2. Cost of living - as you said it will depend on how much you are willing to rough it.  To me things are very high in JA but its weird some things are less.  Cable was about $40 mth; current about same as home depending on usage.  Food is the biggest cost in my opinion meaning I spend the most on that - equal to my rent $500US and if you feed others its more of course.  I worked 3 jobs for a year and saved up a bank and stayed as long as it would last - 4 mths thats it.  Plus putting things in storage and keeping up car ins etc while gone and then $$ to set back up when I got back to US in new apt, deposits, etc.   Worth it - hell ya.

3. Owning/Renting - again depends on how long you plan to stay in my opinion and how much you are willing to rough it.  I think renting is more flexible but I may buy when I retire but still split my time. 

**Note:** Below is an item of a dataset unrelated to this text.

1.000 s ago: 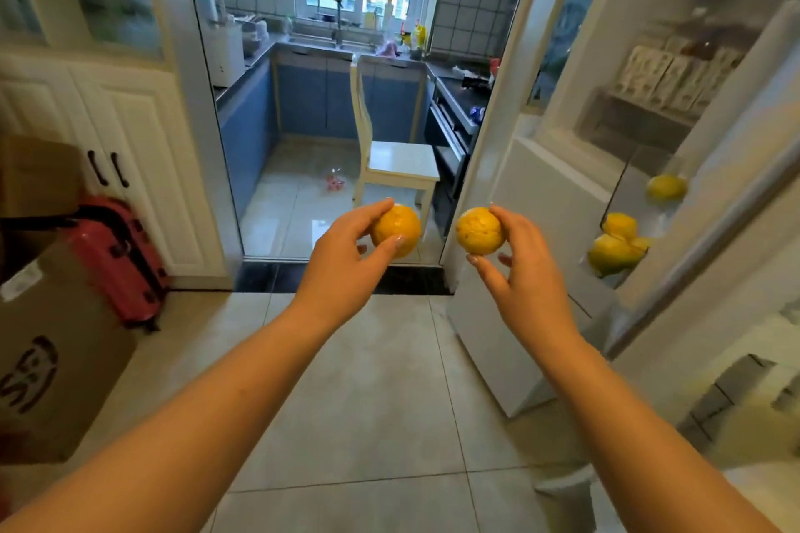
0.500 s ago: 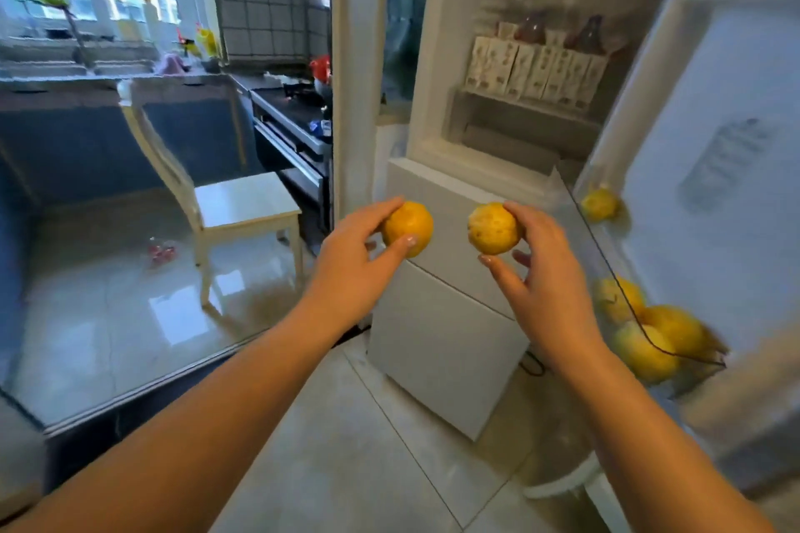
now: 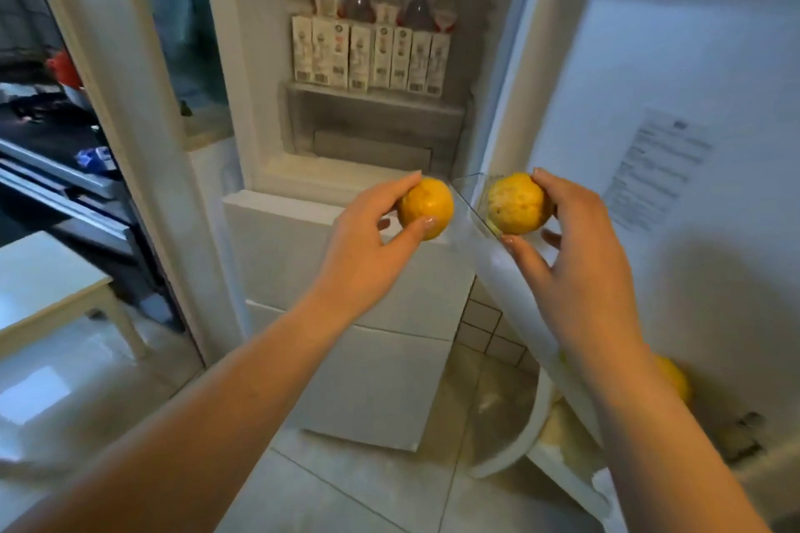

My other advice is to put all this on paper if you are serious.  What it will take.  Sounds like you are.  And talk with Rob/Lisa and people like that face to face with questions.  living there is much different than visiting - even jus long term stays which I highly recommend before moving there.  Many to learn all the runnings of "life" not just how to have fun on vacation.  But if its your dream I think you should move towards the joy.....life is too short not to be really happy.
Hope this helps - again just my take on things - take with a grain of "sand" and BLESS your journey

----------


## SweetSue

Sweetness - *good words of advice.*  People come to JA on vacation and think how cool it would be to live there but all they really know is the "tourist" experience.  It is hard to get away from that because no matter how many good Jamaican friends you may make, they still view you as "farrin" and will treat you (and your money) differently than they would one of their own.  Plus, you are still going back home in a few weeks or months.  It just isn't the same as trying to live there, keep within some kind of budget, deal with the rules, bureaucracy and challenges of a JA life.  I have spent a good amount of time staying with a friend in the countryside, living very simply in a board house with minimal amenities.  It was an adjustment to be sure, but with each trip it becomes easier to slip into the mode.  Of course it gives me some idea of what I can or cannot envision for a long term lifestyle.  I keep my expenses fairly low and try to live realistically when I there.   

 I have some experience of trying to get things done - like working on a birth certificate for someone who's mother is dead, father never registered them, and most of the supporting paperwork was destroyed by Ivan.  Now that will give you a taste of the bureaucracy!  I come down a few times a year, so when I weigh it out, skipping the AI experience so that I can be among people I have come to love and be in a place that feels so good to be in is worth it to me.   I am looking ahead now to what I hope to do in 5 to 8 years - retire.  I am not wealthy but I may be willing to forgo having a little more money so as to enjoy the lifestyle I think will make me happy.  If I make the transition from full time to travel nursing, I will be able to do more sooner.  

Brasi - The part about putting it down on paper - that's an important step.  I have been weighing the options myself and as much as I would love to do it "sooner", it probably will be "later."  Much of that is based on the financial and family issues.  If I were to try to go too soon, making a living would be an issue.  Like Sweetness, I would not want to even try to take on a form of employment that would deprive someone else of a chance to support their family.  Not when I currently have so many more options than they do. So I am working on a plan that will allow me to fund that future lifestyle.   But if you are a creative, entrepreneurial type you may be able to come up with something that could help yourself and others. 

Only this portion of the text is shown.